- _TASK DESCRIPTION_: Exact transcript, pictures excluded: write out every record below.

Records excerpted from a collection

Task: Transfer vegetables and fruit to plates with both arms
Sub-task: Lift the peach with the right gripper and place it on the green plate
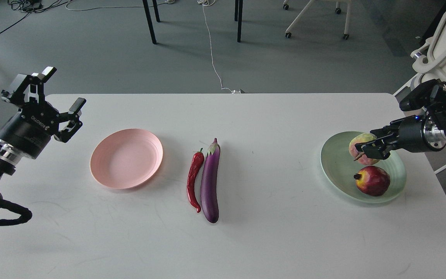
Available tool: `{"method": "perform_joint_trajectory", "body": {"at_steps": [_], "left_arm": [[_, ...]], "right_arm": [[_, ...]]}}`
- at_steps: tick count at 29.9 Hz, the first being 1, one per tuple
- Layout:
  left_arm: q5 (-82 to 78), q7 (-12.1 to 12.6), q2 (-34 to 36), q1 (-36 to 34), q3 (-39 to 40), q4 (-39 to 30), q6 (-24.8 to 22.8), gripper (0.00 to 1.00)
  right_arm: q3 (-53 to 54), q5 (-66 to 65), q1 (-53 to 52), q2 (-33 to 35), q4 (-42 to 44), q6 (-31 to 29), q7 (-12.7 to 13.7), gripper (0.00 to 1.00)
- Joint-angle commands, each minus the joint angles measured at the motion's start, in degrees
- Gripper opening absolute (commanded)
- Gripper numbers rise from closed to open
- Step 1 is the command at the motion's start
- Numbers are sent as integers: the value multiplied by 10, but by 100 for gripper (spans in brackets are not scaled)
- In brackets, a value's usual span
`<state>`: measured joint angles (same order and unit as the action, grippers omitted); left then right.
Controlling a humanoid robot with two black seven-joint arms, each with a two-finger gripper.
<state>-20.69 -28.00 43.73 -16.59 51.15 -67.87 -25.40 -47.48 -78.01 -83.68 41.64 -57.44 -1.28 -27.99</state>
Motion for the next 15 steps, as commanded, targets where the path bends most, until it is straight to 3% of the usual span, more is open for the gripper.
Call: {"method": "perform_joint_trajectory", "body": {"at_steps": [1, 7, 15], "left_arm": [[-22, 0, 0, 0, 0, -9, 4, 99], [-36, 0, 2, 0, 0, -9, 8, 99], [-104, 0, 62, -2, 0, -74, 10, 99]], "right_arm": [[19, 0, 28, -1, 13, 0, 0, 69], [34, 2, 34, 1, 18, 2, 0, 94], [130, 47, 40, 13, 10, 1, 0, 96]]}}
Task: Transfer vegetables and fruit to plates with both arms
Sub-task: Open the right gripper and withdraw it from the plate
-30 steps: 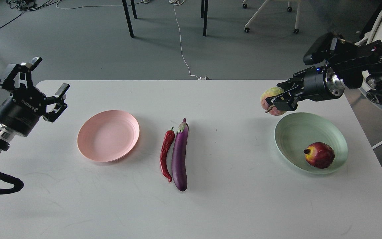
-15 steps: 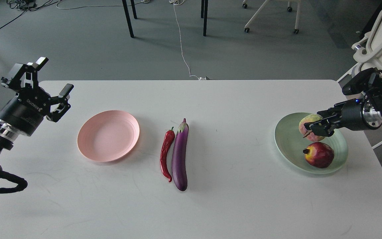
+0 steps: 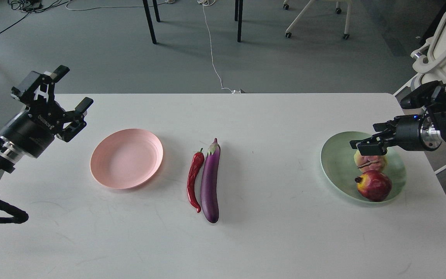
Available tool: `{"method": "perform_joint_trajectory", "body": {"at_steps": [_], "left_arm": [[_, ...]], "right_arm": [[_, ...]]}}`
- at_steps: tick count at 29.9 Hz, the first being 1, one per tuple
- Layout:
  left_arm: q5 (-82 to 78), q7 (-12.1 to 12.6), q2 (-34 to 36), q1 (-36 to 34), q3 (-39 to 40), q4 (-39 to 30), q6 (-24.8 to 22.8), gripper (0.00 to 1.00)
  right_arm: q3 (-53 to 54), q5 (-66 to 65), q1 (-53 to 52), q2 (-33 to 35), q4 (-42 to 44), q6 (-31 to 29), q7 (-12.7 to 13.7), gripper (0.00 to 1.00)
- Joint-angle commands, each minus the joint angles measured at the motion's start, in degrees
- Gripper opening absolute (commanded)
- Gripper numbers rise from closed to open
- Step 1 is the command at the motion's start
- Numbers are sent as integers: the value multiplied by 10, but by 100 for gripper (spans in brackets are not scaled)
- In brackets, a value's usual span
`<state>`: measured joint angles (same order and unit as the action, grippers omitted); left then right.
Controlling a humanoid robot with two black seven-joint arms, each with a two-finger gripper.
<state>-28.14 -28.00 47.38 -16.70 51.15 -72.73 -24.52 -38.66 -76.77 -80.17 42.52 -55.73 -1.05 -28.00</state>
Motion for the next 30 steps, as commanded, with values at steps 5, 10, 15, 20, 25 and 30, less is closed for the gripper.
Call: {"method": "perform_joint_trajectory", "body": {"at_steps": [5, 10, 15, 20, 25, 30], "left_arm": [[-96, 0, 32, -29, -1, -37, 12, 99], [-152, 0, 30, -57, -14, -41, 11, 99], [-167, 0, 29, -140, -100, -41, 11, 99], [-224, 0, 21, -238, -193, -39, 11, 99], [-306, 0, -16, -336, -293, -29, 11, 99], [-390, 0, -91, -434, -389, 27, 11, 99]], "right_arm": [[167, 230, 90, -25, -21, 1, 0, 96], [326, 420, 196, -81, -53, -5, 0, 95], [415, 667, 255, -85, -51, -68, 0, 95], [453, 794, 285, -72, 6, -247, 0, 95], [462, 821, 315, -39, 61, -269, 0, 95], [462, 824, 346, -13, 70, -269, 0, 95]]}}
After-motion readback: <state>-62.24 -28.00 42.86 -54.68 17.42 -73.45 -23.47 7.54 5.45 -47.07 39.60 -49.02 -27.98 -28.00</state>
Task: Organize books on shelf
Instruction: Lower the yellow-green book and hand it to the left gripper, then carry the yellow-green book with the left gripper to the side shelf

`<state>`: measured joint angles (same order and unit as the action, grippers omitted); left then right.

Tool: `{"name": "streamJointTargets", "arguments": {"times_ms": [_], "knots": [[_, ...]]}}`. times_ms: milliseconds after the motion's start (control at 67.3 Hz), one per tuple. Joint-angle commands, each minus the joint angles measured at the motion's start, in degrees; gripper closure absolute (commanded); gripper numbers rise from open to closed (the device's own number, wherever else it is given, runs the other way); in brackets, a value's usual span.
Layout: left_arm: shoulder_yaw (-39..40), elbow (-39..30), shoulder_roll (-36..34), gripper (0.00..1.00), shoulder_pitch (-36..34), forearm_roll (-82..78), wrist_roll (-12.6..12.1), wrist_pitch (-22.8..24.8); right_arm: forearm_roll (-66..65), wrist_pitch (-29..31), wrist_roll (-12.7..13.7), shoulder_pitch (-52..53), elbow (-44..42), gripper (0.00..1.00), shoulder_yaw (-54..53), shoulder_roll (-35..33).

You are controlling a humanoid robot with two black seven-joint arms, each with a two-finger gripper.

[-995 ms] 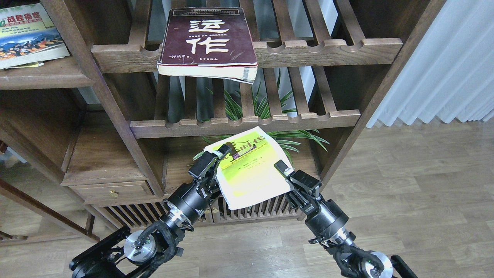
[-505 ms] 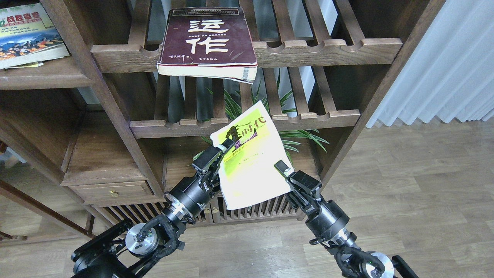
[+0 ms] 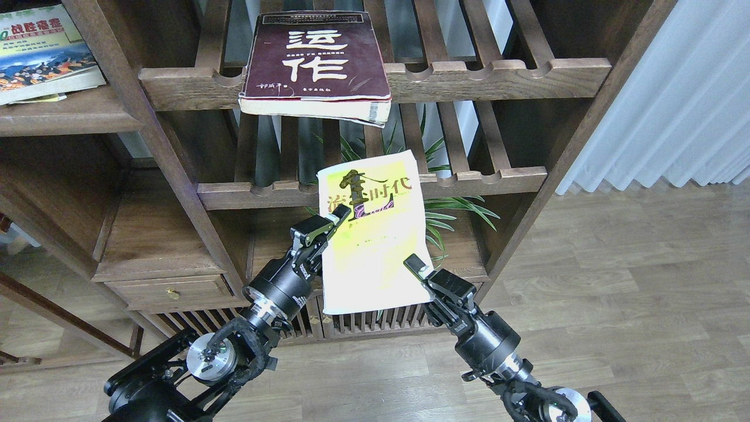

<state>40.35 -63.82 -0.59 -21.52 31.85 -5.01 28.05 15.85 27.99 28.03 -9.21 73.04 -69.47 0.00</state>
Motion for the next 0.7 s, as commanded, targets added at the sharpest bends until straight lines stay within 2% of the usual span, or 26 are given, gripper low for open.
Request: {"name": "streamJointTargets", "arguments": {"times_ms": [0, 15, 45, 89, 267, 564, 683], "knots": [[-0.18, -0.51, -2.04, 1.00, 0.07, -0.04, -0.70, -0.05, -2.66, 0.01, -0.03, 0.42, -0.71, 0.48, 0.39, 0.00], [-0.53, -0.95, -3.79, 1.00, 0.16, -0.04, -1.23, -0.05, -4.67, 0.01, -0.03, 0.51, -1.49, 0.22, 0.47, 0.00], [-0.62, -1.21, -4.85, 1.00, 0.16, -0.04, -1.41, -0.05, -6.00, 0.01, -0.03, 0.51, -1.68, 0.11, 0.47, 0.00], [-0.79, -1.65, -6.35, 1.00, 0.25, -0.12, -1.67, -0.05, -7.15, 0.01, -0.03, 0.51, -1.85, 0.01, 0.47, 0.00], [-2.55, -5.17, -14.52, 1.00, 1.92, -0.65, -3.87, -0.05, -7.32, 0.01, -0.03, 0.60, -4.14, 0.00, 0.47, 0.00], [-4.66, -17.38, -37.62, 1.00, 7.10, -0.92, -7.64, -0.05, -7.32, 0.01, -0.03, 2.62, -10.37, 0.00, 2.06, 0.00], [-3.78, -19.85, -45.81, 1.00, 7.81, -0.92, -8.61, -0.05, -7.32, 0.01, -0.03, 3.76, -11.96, 0.00, 2.32, 0.00]]}}
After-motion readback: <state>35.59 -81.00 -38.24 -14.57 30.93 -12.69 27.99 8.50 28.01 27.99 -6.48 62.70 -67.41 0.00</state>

- _WRITTEN ANSWER_:
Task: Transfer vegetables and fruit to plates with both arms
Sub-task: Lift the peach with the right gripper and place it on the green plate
Available tool: `{"method": "perform_joint_trajectory", "body": {"at_steps": [_], "left_arm": [[_, ...]], "right_arm": [[_, ...]]}}`
- at_steps: tick count at 29.9 Hz, the first being 1, one per tuple
- Layout:
  left_arm: q5 (-82 to 78), q7 (-12.1 to 12.6), q2 (-34 to 36), q1 (-36 to 34), q3 (-39 to 40), q4 (-39 to 30), q6 (-24.8 to 22.8), gripper (0.00 to 1.00)
  right_arm: q3 (-53 to 54), q5 (-66 to 65), q1 (-53 to 52), q2 (-33 to 35), q4 (-42 to 44), q6 (-31 to 29), q7 (-12.7 to 13.7), gripper (0.00 to 1.00)
- Joint-angle commands, each minus the joint angles measured at the motion's start, in degrees
- Gripper opening absolute (commanded)
- Gripper numbers rise from closed to open
- Step 1 is the command at the motion's start
- Numbers are sent as integers: the value multiplied by 10, but by 100 for gripper (spans in brackets are not scaled)
- In brackets, a value's usual span
`<state>`: measured joint angles (same order and unit as the action, grippers omitted); left then right.
Controlling a humanoid robot with two black seven-joint arms, each with a two-finger gripper.
<state>-20.69 -28.00 43.73 -16.59 51.15 -67.87 -25.40 -47.48 -78.01 -83.68 41.64 -57.44 -1.28 -27.99</state>
Motion for the next 15 steps, as commanded, targets where the path bends most, until it is straight to 3% of the usual span, more is open for the gripper.
Call: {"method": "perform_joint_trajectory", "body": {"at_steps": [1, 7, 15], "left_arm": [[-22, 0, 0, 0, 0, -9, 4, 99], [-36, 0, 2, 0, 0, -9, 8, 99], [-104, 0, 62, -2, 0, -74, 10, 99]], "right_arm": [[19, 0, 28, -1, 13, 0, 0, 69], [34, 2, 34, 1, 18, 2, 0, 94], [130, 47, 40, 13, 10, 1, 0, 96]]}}
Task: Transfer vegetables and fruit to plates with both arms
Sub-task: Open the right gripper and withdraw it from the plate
-30 steps: 
-15 steps: 
+0 steps: 
Available tool: `{"method": "perform_joint_trajectory", "body": {"at_steps": [_], "left_arm": [[_, ...]], "right_arm": [[_, ...]]}}`
- at_steps: tick count at 29.9 Hz, the first being 1, one per tuple
- Layout:
  left_arm: q5 (-82 to 78), q7 (-12.1 to 12.6), q2 (-34 to 36), q1 (-36 to 34), q3 (-39 to 40), q4 (-39 to 30), q6 (-24.8 to 22.8), gripper (0.00 to 1.00)
  right_arm: q3 (-53 to 54), q5 (-66 to 65), q1 (-53 to 52), q2 (-33 to 35), q4 (-42 to 44), q6 (-31 to 29), q7 (-12.7 to 13.7), gripper (0.00 to 1.00)
- Joint-angle commands, each minus the joint angles measured at the motion's start, in degrees
- Gripper opening absolute (commanded)
- Gripper numbers rise from closed to open
- Step 1 is the command at the motion's start
- Numbers are sent as integers: the value multiplied by 10, but by 100 for gripper (spans in brackets are not scaled)
- In brackets, a value's usual span
`<state>`: measured joint angles (same order and unit as the action, grippers omitted); left then right.
Controlling a humanoid robot with two black seven-joint arms, each with a two-finger gripper.
<state>-28.14 -28.00 47.38 -16.70 51.15 -72.73 -24.52 -38.66 -76.77 -80.17 42.52 -55.73 -1.05 -28.00</state>
Motion for the next 30 steps, as commanded, with values at steps 5, 10, 15, 20, 25 and 30, less is closed for the gripper.
Call: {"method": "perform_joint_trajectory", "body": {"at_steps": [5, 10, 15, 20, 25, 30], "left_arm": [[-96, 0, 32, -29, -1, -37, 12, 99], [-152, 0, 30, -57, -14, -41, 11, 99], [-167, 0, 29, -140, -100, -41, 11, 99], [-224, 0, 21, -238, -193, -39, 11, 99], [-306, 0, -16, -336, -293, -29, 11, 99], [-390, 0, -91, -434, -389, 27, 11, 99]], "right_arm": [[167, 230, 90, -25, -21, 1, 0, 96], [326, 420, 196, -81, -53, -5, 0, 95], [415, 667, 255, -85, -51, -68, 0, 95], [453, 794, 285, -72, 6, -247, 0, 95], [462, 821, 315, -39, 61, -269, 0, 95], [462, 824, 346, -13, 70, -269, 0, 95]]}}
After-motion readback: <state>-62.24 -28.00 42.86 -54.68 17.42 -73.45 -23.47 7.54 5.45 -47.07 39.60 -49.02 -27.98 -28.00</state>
Task: Organize books on shelf
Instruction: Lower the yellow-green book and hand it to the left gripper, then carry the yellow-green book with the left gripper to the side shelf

`<state>`: measured joint angles (same order and unit as the action, grippers omitted); left then right.

Tool: `{"name": "streamJointTargets", "arguments": {"times_ms": [_], "knots": [[_, ...]]}}`. times_ms: milliseconds after the motion's start (control at 67.3 Hz), one per tuple. Joint-angle commands, each minus the joint angles measured at the motion's start, in degrees; gripper closure absolute (commanded); gripper numbers rise from open to closed (the device's own number, wherever else it is given, runs the other way); in brackets, a value's usual span.
Layout: left_arm: shoulder_yaw (-39..40), elbow (-39..30), shoulder_roll (-36..34), gripper (0.00..1.00), shoulder_pitch (-36..34), forearm_roll (-82..78), wrist_roll (-12.6..12.1), wrist_pitch (-22.8..24.8); right_arm: forearm_roll (-66..65), wrist_pitch (-29..31), wrist_roll (-12.7..13.7), shoulder_pitch (-52..53), elbow (-44..42), gripper (0.00..1.00), shoulder_yaw (-54..53), shoulder_roll (-35..33).

You are controlling a humanoid robot with two black seven-joint arms, each with a two-finger gripper.

[-995 ms] 
[-505 ms] 
[+0 ms] 

<state>40.35 -63.82 -0.59 -21.52 31.85 -5.01 28.05 15.85 27.99 28.03 -9.21 73.04 -69.47 0.00</state>
Motion for the next 0.7 s, as commanded, targets added at the sharpest bends until straight lines stay within 2% of the usual span, or 26 are given, gripper low for open.
Request: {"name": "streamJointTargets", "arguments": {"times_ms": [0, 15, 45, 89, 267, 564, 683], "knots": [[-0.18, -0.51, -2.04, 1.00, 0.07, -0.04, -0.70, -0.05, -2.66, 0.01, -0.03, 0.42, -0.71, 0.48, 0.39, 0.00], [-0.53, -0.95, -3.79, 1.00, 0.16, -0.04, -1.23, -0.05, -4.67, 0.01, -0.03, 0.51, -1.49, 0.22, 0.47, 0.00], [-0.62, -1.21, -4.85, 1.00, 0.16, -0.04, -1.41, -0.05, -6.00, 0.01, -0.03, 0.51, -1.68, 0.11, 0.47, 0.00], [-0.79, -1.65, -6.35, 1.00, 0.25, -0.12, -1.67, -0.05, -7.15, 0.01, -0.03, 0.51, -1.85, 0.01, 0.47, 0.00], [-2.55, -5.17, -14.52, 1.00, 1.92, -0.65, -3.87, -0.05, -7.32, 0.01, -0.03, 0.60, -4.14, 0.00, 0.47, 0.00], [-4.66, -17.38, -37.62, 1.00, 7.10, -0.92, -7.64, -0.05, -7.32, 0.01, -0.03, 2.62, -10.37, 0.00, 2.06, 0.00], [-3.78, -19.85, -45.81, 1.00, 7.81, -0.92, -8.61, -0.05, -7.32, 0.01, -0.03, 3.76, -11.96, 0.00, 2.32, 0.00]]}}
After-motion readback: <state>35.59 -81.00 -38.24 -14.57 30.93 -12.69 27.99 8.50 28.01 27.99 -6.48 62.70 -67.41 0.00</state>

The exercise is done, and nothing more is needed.